In numbers: Holiday experiment

25,000
Dutch people who applied for a Covid-era “test” holiday in Greece backed by the government of the Netherlands.

189
Dutch tourists who were chosen to enjoy eight days of sunshine and relaxation at a beach resort on the Greek island of Rhodes. They had access to the pool, restaurant and other facilities of the beach-front Mitsis Grand Hotel, but that was it.

€399
Price they paid for the pleasure, along with regular Covid tests. An absolute bargain, even if they had to settle for a view of the Aegean Sea and couldn’t even dip their toes in it.

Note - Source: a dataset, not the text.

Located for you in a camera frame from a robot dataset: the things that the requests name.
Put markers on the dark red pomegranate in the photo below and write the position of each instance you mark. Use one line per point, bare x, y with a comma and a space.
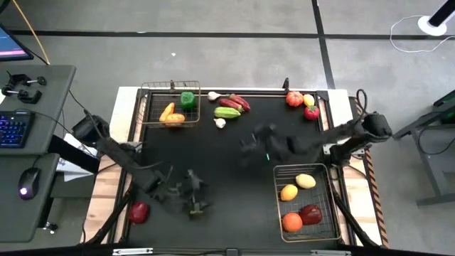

Getting to know: Alessandra Galloni

Alessandra Galloni, next editor-in-chief of Reuters News, is the first woman to lead the worldwide news agency in its 170-year history, with the London-based Rome native fighting off both external and other internal competition for the top job. A speaker of four languages, who began her career at the Reuters Italian-language news service, Galloni has degrees from Harvard University and the London School of Economics and racked up a 13-year stint at the Wall Street Journal – reporting from London, Paris and Rome – before returning to the profitable Reuters News, which comprises about 10 per cent of the revenue of parent group Thomson Reuters. “It is an honour to lead a world-class newsroom full of talented, dedicated and inspiring journalists,” Galloni said. “Galloni takes the helm as the news agency faces an array of challenges,” said Reuters, as it announced her appointment.

The list: World-beating rents

“Global mobility expert” ECA International has published a new ranking of the most expensive cities for overseas workers to rent a property. Dublin was fifth in Europe, naturally, but this was the eclectic global top five.

5. San Francisco. An impressive performance for a city with so many insane hills.

4. London. The European number one is yet to feel the full effects of the pandemic shift to remote working, according to ECA.

3. Tokyo. Rents in the Olympic city took bronze in this list.

2. New York. Despite a much reported abandonment by its richer occupants, rents in New York remain beaten only by those in one other city, and the gap is closing.

1. Hong Kong. Rents have fallen in Hong Kong due to the pandemic and political tensions, but it’s still the most expensive place for a worker from abroad to rent a property.